*** DATA BLOCK

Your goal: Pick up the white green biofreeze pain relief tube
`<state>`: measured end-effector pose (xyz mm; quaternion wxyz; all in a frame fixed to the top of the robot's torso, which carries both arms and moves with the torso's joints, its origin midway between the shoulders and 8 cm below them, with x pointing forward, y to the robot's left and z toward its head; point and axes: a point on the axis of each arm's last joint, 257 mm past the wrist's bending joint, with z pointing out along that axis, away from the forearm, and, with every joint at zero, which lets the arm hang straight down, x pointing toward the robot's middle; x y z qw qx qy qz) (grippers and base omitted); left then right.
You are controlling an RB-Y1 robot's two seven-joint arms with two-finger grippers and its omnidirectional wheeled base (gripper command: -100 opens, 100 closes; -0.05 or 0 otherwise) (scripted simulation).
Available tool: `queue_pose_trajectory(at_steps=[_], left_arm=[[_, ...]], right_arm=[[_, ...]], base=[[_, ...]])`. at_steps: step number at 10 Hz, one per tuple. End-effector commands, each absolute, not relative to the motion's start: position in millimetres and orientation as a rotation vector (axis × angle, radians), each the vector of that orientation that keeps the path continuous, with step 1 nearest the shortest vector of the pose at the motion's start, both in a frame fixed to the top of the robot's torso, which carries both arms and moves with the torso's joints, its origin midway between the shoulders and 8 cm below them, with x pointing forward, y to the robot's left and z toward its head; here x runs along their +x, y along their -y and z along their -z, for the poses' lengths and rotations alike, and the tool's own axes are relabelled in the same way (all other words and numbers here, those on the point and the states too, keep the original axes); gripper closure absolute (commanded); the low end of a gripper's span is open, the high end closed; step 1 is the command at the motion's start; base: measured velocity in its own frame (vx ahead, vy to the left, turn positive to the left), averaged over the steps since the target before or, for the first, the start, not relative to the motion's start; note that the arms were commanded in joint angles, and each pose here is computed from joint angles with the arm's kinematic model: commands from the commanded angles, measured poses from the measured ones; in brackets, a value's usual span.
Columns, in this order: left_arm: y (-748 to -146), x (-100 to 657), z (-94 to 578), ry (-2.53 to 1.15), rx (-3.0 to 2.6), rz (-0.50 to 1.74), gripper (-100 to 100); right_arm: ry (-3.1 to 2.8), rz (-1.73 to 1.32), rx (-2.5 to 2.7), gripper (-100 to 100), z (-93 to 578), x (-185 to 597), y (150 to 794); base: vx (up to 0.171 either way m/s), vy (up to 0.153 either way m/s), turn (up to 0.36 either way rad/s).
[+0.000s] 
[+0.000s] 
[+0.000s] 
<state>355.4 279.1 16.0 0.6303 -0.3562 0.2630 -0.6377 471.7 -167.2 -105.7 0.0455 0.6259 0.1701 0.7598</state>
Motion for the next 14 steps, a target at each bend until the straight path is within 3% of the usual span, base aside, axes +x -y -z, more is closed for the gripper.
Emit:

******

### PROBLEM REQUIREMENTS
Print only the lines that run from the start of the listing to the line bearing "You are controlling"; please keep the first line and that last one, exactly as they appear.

### TASK RESPONSE
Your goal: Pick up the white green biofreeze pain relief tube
`<state>`: measured end-effector pose (xyz mm; quaternion wxyz; all in a frame fixed to the top of the robot's torso, which carries both arms and moves with the torso's joints, its origin midway between the shoulders and 8 cm below them, with x pointing forward, y to the robot's left and z toward its head; point and axes: a point on the axis of each arm's last joint, 257 mm past the wrist's bending joint, with z pointing out along that axis, away from the forearm, and, with every joint at zero, which lets the arm hang straight down, x pointing toward the robot's middle; x y z qw qx qy qz) (grippers and base omitted); left then right.
You are controlling an RB-Y1 robot's two seven-joint arms with two-finger grippers and its omnidirectional wheeled base (gripper command: -100 opens, 100 closes; -0.05 or 0 otherwise) (scripted simulation).

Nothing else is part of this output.